Writer: Lauren McDonald
Published December 15, 2021
The Brunswick News
The board of the Jekyll Island Authority voted Tuesday to approve the 2021 update to the island’s master plan despite continued criticisms from Jekyll residents and conservation groups that the plan fails to adequately address potential overdevelopment on the island.
The board received no objection from the JIA legislative oversight committee to a previously sent draft version of the plan.
The board voted unanimously to approve the five-year plan, which updates the 2014 version.
The University of Georgia’s Carl Vinson Institute of Government created the plan using feedback provided through stakeholders, including residents, visitors, authority staff and others.
“A primary focus of this master plan update is the importance of balancing capacity on the island,” said Leigh Elkins, senior public service associate at the institute. “The 2014 plan addressed the revitalization and redevelopment of Jekyll, which has been tremendously successful, and now that success has led to the need to address the capacity issues on the island.”
Creation of the plan also relied on other plans and studies created for the authority, Elkins said. The plan calls for no new development, she said.
Corrections made to the 2014 plan also led to a reduction in the overall land classified as developed by about 15 acres.
Jones Hooks, executive director of JIA, said a significant accomplishment in the new plan is the reclassification of 8.45 acres of coastal prairie land to undeveloped.
“That 8.54 acres is so, so prevalent and such a brand of Jekyll Island when you are driving on this island and you can see the ocean,” he said.

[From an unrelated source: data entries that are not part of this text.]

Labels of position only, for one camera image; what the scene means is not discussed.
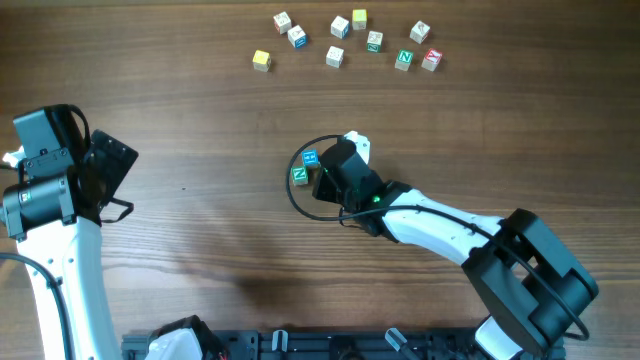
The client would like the blue wooden letter block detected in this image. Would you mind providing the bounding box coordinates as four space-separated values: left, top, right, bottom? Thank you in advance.
301 149 321 169

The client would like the green wooden block Z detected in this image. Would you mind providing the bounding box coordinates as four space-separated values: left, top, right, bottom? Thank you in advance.
290 166 309 186

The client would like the dark green block Z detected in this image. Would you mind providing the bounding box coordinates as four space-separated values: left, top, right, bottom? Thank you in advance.
366 31 384 53

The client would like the blue-edged wooden block P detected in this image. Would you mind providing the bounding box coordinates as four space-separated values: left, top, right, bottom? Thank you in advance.
330 16 350 39

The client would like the yellow wooden block top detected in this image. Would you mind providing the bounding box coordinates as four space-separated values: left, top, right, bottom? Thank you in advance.
352 9 368 30

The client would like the yellow wooden block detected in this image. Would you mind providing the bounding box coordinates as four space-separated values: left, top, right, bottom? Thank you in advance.
252 50 271 72
352 9 368 30

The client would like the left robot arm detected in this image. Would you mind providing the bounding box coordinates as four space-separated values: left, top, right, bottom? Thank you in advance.
1 104 226 359

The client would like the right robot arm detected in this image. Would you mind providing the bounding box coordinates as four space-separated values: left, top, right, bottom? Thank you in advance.
313 136 599 359

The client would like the green wooden block N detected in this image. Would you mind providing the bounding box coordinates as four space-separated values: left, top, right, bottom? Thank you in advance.
394 49 414 72

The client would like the yellow wooden block left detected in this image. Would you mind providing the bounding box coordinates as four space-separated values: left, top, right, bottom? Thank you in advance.
252 50 271 72

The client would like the red wooden letter block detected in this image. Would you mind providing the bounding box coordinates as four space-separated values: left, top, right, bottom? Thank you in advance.
421 48 443 72

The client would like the blue-edged wooden block A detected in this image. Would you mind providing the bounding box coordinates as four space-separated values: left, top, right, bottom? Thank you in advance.
287 25 307 48

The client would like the plain wooden block bird picture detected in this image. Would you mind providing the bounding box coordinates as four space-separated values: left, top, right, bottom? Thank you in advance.
409 20 431 44

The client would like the red-edged wooden block top left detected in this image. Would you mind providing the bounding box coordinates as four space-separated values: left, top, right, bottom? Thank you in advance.
273 11 293 35

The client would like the left camera cable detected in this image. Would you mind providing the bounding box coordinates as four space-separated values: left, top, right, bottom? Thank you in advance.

Three people spoke out against the master plan update during a public comment portion of the meeting.
Mindy Egan, a Jekyll resident and co-founder of the Initiative to Protect Jekyll Island, called for several changes, including the creation of criteria that will ensure the balance between natural and human activity on Jekyll is maintained.
“The density and extent of development that has taken place on Jekyll in the past decade has caused the public to believe that there are no limits on redevelopment, creating a feeling of uncertainty about Jekyll’s future,” she said.
David Kyler with the Center for a Sustainable Coast said he’s troubled by what he sees as an absence of accountable controls that mitigate threats to the island’s natural resources.
“Attempts to protect environmental quality by limiting the portion of land eligible for development, which has been mentioned here this morning, have been defeated by the changing use of those developed areas leading to escalating density, including higher and larger buildings that blatantly conflict with the tranquility for which Jekyll was renowned,” he said.
Susan Inman, coastal advocate for the nonprofit One Hundred Miles, said she appreciates the additional acres of undeveloped land committed in the master plan update. But she said she would like there to be more certainty regarding how those lands would be permanently protected as undeveloped.
“We, like many of our members, visitors and residents to the island, remain concerned about the increased density and the need for priority actions to maintain the quality of experience here and the natural character,” Inman said.
She said more than 1,000 people have signed an online petition that will remain active until the end of the 2022 state legislative session, which begins in January, that asks state legislators to support a temporary pause on Jekyll development.
“The people’s island is feeling the growing pains, and it deserves a better plan to keep the balance before it’s too late,” Inman said.
In other business, the JIA board voted to approve:
• A Public Safety Officials and First Responders Supplemental Grant request for the acceptance of $10,765, which will be used to provide $1,000 pay supplements to 10 full-time JIA Fire/EMS/public safety employees.
• The assignment of the hotel ground lease for the Holiday Inn Resort from Georgia Coast Holdings, LLC to Jekyll Island Beachfront Hotel, LLC, an affiliate of New Castle Hotels & Resorts, LLC, who will also operate and manage the hotel property.
• A memorandum of understanding and the assignment of the restaurant ground lease for the Beach House Restaurant from Georgia Coast Holdings I, LLC to Jekyll Restaurant Owner, LLC. Northpointe Hospitality Management, LLC will continue to manage the restaurant.
• A memorandum of understanding and the assignment of the hotel ground lease for the Beachview Club Hotel from Georgia Coast Holdings II, LLC to Jekyll Hotel Owner, LLC. Northpointe Hospitality Management, LLC will continue to manage the hotel, which will be franchised as a part of the Tapestry Collection by Hilton.
• A consideration of award of RFP #367 for vendor services for historic carriage tours to Golden Isles Carriage and Trail at Three Oaks Farm, LLC, as well as an updated lease agreement outlining new operations requirements by the awarded vendor.
• An amendment to the authority’s loss prevention policy to update standards of practice in how the assets of the organization will be protected from loss and/or damage due to misuse and abuse.